Dr. Maya Angelou
I am SO excited to see Scholastic featuring Dr. Angelou on their website. Have you seen these videos? Check this out: Celebrate Diversity with Dream in Color
I always target February for our annual poetry unit because of the many perspectives and cultures I can explore with my students. Maya Angelou is the centerpiece of part of my unit because of what a great example she is for gifted girls. I believe Dr. Angelou has a very high IQ, based on the fact that after some of her trauma early in life she stopped talking because she saw a cause/effect relationship with the power of words. Not many kids would make a connection like that. So, I believe, had she been born in a different time and maybe in a bigger town than Stamps, AR, she would have been included in a GT program.
In spite of her hardships in life, Dr. Angelou has achieved her greatest life goals. She has taken conflict and allowed her spirit to grow from the journey. What a superb example for our gifted girls who struggle with perfectionism on a daily basis! Many gifted girls take their fear of losing control to the extreme of self-inducing issues like eating disorders, obsessive-compulsive disorders, underachievement, and more. When I can use Dr. Angelou as an example in the classroom, my students are in awe of all she has accomplished. If you decide to use her in your own classroom, here are a few tips I would like to share based on my years of trial and error:
1. Be sure to show the video of her Inaugural Address for President Clinton, "On the Pulse of the Morning." Especially after our recent Inauguration, it'll give you goosebumps to see how our country has grown - plus, it's not often students get to see a poet read aloud one of his/her own poems. So special! (I found the video on YouTube.)
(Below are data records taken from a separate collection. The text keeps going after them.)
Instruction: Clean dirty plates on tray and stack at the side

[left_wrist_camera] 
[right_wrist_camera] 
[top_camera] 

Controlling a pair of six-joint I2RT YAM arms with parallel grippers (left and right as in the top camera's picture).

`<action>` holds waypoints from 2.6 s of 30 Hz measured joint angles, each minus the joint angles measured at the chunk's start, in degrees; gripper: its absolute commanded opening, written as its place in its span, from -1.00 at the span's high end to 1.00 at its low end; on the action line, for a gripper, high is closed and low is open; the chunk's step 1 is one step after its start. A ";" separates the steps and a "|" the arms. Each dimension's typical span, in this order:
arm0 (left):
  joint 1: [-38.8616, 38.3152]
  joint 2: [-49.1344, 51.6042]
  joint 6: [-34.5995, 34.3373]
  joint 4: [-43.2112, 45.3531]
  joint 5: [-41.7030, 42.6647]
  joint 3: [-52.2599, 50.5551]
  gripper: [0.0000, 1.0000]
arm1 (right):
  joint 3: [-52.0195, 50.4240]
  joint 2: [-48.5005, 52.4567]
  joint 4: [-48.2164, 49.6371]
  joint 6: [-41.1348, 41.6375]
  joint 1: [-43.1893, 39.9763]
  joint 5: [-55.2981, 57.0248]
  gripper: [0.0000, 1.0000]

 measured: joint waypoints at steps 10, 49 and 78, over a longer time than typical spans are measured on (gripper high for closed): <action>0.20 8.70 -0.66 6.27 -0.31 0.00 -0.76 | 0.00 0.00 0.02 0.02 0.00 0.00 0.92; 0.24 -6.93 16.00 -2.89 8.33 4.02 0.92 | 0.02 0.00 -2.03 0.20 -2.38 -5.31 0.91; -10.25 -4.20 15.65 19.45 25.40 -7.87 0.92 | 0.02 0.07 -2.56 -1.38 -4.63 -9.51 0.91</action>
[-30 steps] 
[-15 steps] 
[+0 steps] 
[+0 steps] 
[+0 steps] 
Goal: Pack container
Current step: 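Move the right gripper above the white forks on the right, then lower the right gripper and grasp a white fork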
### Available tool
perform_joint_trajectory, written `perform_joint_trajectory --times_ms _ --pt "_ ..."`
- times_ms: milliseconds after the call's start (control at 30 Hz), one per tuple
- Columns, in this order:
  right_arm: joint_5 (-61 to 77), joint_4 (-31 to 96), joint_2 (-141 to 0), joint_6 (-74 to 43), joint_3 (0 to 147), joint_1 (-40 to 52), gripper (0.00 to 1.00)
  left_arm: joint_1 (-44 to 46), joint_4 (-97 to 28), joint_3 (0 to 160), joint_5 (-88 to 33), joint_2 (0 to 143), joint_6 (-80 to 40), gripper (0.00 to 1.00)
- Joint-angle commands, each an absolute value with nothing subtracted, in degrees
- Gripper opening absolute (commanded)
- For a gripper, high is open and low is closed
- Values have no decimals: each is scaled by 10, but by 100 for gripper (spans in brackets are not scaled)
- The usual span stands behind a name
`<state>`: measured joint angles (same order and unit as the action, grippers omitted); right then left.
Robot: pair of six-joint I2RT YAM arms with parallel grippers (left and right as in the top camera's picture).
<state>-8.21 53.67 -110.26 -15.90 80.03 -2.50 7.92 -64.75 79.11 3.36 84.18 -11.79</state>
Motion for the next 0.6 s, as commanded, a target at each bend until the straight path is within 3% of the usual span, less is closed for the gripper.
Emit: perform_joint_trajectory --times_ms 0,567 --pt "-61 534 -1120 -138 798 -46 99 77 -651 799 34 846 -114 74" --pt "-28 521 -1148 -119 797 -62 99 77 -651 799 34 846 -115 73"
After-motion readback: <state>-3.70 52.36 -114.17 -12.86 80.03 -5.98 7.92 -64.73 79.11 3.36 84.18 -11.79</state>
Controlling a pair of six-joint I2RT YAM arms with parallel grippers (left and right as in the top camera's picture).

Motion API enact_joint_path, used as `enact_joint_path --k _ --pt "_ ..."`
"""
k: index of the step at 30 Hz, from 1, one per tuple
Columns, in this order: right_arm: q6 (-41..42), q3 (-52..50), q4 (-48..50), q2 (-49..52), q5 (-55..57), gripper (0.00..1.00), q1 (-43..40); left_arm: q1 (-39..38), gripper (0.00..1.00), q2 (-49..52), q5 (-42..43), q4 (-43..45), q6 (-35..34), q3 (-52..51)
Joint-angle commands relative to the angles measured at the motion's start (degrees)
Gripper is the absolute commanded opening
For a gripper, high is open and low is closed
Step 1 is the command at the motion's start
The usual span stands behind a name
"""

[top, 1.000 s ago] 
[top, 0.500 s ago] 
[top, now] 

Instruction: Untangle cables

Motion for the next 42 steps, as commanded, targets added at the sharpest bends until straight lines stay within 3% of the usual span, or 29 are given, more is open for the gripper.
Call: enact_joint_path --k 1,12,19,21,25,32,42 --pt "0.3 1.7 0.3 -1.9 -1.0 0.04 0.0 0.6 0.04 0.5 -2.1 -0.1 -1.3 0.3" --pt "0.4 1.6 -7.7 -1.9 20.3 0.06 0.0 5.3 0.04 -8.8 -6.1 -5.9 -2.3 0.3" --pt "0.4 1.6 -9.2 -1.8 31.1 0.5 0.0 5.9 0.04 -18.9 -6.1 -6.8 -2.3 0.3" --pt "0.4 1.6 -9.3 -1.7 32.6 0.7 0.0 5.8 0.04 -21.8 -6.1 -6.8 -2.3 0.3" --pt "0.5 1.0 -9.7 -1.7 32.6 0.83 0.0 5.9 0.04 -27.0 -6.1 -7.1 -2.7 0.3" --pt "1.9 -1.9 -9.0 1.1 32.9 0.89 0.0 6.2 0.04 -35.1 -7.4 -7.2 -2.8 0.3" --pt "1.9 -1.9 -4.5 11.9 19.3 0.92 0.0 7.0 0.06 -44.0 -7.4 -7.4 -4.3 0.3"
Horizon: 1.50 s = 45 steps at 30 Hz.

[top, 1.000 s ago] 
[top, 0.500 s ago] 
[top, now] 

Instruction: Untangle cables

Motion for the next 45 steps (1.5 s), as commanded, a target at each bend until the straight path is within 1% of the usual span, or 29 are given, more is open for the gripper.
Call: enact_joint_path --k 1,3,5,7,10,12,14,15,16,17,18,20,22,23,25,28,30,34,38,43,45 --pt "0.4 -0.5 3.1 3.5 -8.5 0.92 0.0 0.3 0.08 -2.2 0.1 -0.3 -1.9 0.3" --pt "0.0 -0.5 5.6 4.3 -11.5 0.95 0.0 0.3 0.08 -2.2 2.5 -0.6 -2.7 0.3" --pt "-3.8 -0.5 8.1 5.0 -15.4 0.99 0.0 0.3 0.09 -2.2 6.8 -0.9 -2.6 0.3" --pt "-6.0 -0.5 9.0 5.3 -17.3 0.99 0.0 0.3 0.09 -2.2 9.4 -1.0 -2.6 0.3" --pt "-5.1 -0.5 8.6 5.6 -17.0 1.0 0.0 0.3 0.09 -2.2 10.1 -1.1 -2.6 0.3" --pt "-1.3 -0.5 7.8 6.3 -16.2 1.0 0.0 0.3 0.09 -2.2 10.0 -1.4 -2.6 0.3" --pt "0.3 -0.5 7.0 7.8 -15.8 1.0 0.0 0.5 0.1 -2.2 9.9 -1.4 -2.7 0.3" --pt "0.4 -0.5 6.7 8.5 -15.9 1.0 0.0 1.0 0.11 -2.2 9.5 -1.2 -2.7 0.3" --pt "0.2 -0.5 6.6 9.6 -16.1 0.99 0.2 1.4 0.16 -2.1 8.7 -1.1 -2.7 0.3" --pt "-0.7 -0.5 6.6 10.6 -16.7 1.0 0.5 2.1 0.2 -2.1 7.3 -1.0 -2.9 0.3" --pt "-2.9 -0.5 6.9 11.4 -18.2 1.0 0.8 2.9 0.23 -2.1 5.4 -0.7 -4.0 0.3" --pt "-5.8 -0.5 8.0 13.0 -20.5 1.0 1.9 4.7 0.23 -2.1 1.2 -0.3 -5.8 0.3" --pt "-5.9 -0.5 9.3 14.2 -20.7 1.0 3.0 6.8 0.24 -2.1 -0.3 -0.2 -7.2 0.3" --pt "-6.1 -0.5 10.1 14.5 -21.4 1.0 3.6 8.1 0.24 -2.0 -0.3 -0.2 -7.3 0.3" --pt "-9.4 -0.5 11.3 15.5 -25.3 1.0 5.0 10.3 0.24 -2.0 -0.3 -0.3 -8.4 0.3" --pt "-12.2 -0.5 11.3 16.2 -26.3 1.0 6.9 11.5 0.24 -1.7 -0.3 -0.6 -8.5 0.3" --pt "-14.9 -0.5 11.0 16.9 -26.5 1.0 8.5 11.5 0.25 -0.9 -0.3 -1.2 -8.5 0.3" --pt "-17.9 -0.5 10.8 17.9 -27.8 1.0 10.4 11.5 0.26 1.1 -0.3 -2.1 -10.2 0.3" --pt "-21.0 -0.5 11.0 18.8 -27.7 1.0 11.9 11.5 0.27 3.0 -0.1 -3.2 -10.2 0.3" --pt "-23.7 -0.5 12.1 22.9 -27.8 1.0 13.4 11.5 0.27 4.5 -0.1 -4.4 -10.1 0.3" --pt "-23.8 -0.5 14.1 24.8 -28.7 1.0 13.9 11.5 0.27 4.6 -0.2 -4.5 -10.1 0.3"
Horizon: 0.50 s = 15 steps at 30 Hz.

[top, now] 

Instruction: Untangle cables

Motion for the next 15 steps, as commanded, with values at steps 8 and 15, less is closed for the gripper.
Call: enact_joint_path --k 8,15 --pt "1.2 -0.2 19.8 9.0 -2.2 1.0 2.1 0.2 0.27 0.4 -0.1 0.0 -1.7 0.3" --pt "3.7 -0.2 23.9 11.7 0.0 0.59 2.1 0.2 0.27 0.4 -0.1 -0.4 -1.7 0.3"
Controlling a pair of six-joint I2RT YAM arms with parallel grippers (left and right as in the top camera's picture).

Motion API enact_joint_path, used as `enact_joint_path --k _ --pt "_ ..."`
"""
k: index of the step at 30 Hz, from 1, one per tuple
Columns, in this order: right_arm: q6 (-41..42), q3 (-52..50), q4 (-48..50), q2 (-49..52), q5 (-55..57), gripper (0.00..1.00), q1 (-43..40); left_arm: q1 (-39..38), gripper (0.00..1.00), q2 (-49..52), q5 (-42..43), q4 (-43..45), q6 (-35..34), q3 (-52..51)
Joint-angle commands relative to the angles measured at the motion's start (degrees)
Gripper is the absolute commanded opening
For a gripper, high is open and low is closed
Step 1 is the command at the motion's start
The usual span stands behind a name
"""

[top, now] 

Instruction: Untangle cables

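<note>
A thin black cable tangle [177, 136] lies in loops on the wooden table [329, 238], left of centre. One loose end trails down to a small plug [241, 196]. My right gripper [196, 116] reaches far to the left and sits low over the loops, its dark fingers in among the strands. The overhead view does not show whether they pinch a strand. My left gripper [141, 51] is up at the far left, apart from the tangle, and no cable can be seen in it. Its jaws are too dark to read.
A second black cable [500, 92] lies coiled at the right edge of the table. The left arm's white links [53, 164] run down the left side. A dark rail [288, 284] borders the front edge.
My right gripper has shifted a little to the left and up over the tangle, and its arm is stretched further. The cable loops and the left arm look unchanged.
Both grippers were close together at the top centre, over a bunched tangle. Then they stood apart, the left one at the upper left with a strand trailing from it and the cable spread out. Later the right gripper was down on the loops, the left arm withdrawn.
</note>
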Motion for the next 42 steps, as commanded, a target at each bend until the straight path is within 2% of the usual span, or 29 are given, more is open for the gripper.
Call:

2. Discuss the title of her autobiography I Know Why the Caged Bird Sings, and teach the poem by the same title. Discuss the extended metaphor of the caged bird to any person who has limitations, not just people who were enslaved at some point. Middle school students can also relate if they've ever been grounded. Be sure to include a comparison of this poem to the poem by Paul Laurence Dunbar called "Sympathy," as this poem inspired Angelou's poem.
3. My favorite project of the year is done during this unit. We read "Woman Work" by Angelou, and I read a parody of the poem that I wrote called "Teacher Work." (You can get a copy on Teachers Pay Teachers in my Angelou unit if this project sounds interesting to you.) I have the students write their own parody called "Student Work." These are SO much fun to read!
Most importantly, showing a video of Angelou will help the students relate to her and see her as a person. Sometimes students don't realize writing comes from a person - or the writers seem "dead" to them. Use one of the videos on Scholastic - the "Why Do You Write Poetry?" video is only 2 minutes long. Your students will love studying Maya Angelou, and she is such a great role model for all of us.